10. Heard the learned counsel for the Appellant at length. He submitted that the learned Executing Court failed to appreciate that there was an overlap between Suit and another Suit being OS No.141/1990 whereby the Respondent No.1 had already recovered the amount by way of encashment of bank guarantees and again sought the same from the Appellant in the Suit. It was submitted that in OS No.141/1990, the Respondent No.1 had encashed the bank guarantees for invoices no.3282 and 3283, which were reflected in paragraph 9 of the said plaint. However, the Respondent No.1 by suppressing the said facts sought the recovery of loss for the same invoices in paragraph 8 of the Suit.

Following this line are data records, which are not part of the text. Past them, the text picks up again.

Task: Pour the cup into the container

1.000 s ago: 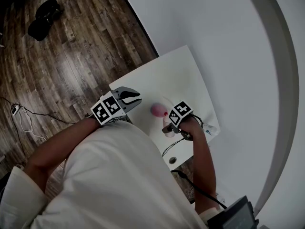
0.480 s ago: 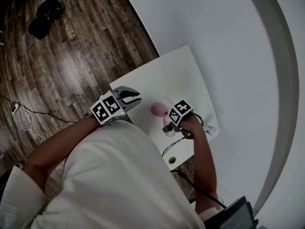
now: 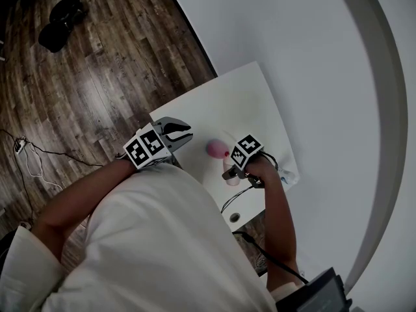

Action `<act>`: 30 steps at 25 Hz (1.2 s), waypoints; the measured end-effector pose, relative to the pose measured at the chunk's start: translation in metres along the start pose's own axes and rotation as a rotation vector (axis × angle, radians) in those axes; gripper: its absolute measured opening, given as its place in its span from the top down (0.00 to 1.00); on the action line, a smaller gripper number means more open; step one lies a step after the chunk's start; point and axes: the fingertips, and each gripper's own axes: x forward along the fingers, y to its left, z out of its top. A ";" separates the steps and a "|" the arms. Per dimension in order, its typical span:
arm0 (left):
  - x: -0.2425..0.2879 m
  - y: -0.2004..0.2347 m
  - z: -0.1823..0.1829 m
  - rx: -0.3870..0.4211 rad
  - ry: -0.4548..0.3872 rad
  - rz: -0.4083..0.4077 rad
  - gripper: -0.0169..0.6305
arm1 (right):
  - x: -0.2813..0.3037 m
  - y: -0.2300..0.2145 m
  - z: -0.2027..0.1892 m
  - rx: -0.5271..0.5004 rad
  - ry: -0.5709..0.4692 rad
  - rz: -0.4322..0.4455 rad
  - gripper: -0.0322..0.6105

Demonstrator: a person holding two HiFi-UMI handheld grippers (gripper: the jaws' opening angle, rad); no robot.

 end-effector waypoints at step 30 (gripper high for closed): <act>0.001 -0.001 -0.001 -0.012 0.004 -0.002 0.87 | -0.005 -0.002 0.002 -0.014 0.012 -0.003 0.37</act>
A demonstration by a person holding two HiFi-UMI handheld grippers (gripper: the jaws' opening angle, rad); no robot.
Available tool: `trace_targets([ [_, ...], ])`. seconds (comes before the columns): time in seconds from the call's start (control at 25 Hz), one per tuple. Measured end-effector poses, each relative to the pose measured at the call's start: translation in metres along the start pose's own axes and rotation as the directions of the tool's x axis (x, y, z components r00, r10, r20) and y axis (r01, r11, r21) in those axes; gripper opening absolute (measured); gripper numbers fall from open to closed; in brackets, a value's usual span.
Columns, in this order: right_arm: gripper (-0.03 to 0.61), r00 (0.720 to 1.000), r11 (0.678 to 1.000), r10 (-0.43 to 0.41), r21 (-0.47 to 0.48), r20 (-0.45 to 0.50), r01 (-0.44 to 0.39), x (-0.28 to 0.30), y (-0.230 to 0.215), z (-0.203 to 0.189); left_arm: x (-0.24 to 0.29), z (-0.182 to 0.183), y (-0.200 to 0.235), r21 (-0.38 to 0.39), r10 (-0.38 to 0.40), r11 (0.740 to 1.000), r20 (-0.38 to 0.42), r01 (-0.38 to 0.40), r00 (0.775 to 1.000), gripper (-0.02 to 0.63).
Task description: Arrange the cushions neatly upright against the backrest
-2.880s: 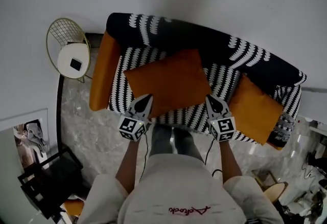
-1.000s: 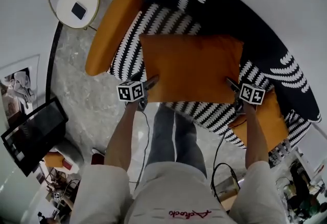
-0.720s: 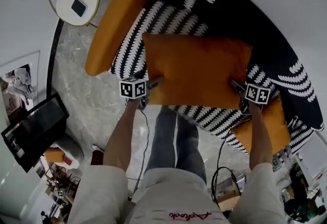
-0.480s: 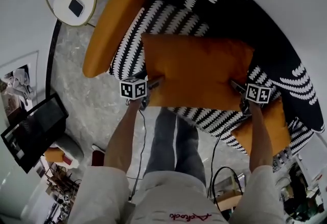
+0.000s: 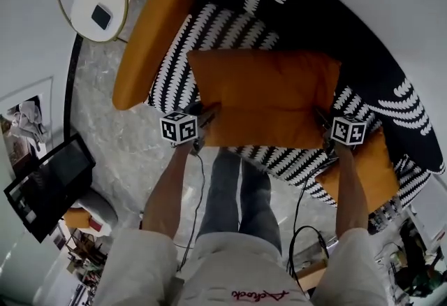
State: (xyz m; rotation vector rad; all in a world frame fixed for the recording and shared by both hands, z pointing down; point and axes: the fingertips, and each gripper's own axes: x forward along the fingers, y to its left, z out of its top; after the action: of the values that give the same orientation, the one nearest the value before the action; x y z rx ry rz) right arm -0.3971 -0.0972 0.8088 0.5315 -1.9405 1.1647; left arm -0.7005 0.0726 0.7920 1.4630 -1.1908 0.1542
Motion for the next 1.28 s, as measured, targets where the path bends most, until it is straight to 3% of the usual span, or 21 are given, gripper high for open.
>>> trace_targets([
  [0.24, 0.146, 0.997, 1.000, 0.011, -0.005, 0.077, -0.011, -0.016, 0.013, -0.005, -0.018, 0.003, -0.012, 0.033, -0.019, 0.999, 0.029, 0.018, 0.999, 0.160],
  [0.6, 0.150, 0.968, 0.995, -0.059, 0.089, 0.243, 0.038, -0.076, 0.013, -0.036, -0.013, 0.025, -0.059, 0.184, -0.081, 0.980, -0.009, 0.082, 0.997, 0.164],
  [0.8, 0.152, 0.924, 0.972, -0.162, 0.216, 0.348, 0.089, -0.122, -0.002, -0.068, 0.018, 0.044, -0.103, 0.300, -0.165, 0.936, -0.094, 0.186, 0.982, 0.164],
  [1.0, 0.152, 0.888, 0.944, -0.240, 0.307, 0.393, 0.119, -0.158, -0.010, -0.105, 0.035, 0.039, -0.142, 0.358, -0.215, 0.895, -0.178, 0.267, 0.960, 0.164],
  [1.16, 0.153, 0.868, 0.937, -0.259, 0.328, 0.424, 0.119, -0.178, -0.021, -0.117, 0.048, 0.036, -0.165, 0.387, -0.231, 0.874, -0.202, 0.294, 0.952, 0.166],
  [1.28, 0.153, 0.838, 0.942, -0.272, 0.309, 0.473, 0.132, -0.194, -0.026, -0.098, 0.053, 0.056, -0.182, 0.419, -0.259, 0.853, -0.180, 0.312, 0.949, 0.166],
])
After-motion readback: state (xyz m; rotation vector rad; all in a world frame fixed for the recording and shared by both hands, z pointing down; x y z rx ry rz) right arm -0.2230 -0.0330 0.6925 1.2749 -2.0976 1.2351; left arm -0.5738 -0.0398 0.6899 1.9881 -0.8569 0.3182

11. It was further submitted that the Respondent No.1 has suppressed material facts from the learned Trial Court and hence, the decree under execution was null and void. It was submitted by the learned counsel for the Appellant that the learned Executing Court erred in not appreciating these facts and dismissing the application under Section 47 read with Section 151 of the CPC.
12. Section 47 of the CPC provides that all questions arising between the parties to a suit in which the decree was passed, or their representatives, and relating to the execution, discharge or satisfaction of a decree, shall be determined by the Court executing the decree, and not by a separate suit.
13. Admittedly, the Appellant was party to the Suit as well as OS No.141/1990. Despite that, the Appellant did not file any written statement to point out the facts stated for the first time before the learned Executing Court.
14. It is trite law that the learned Executing Court cannot go behind the decree and a new plea cannot be allowed to be raised for the first time in the execution proceedings. The judgment and decree being executed have attained finality as neither any application for rejection of plaint was filed by the Appellant at the relevant point of time for lack of cause of action nor any appeal was preferred by the Appellant against the judgement and decree in the Suit.
15. The Appellant‟s contention that there was no cause of action against the Appellant in the plaint cannot be raised for the first time before the learned Executing Court as the Appellant was party to the suit and had sufficient opportunity to raise the same before the learned Trial Court. In any event, being the selling agent of Respondent No.1, decree holder, the Appellant was responsible for the mis-delivery and the consequential loss suffered by the Respondent No.1.
16. As regards to the extent of the liability of the Appellant in execution of the decree, it is open for the Appellant to make submissions before the learned Executing Court, which will be considered by the learned Executing Court in accordance with the law.
17. In view of the above, the application under Section 47 read with Section 151 of the CPC, for dismissal of the execution petition, was rightly dismissed by the learned Executing Court. No interference is required by this Court as the impugned order after considering the submissions of the appellant has arrived at the conclusion that the application filed by the Appellant was simply to delay the execution of the decree.
18. Hence, the present appeal is dismissed.
19. Pending application(s) also stand disposed of.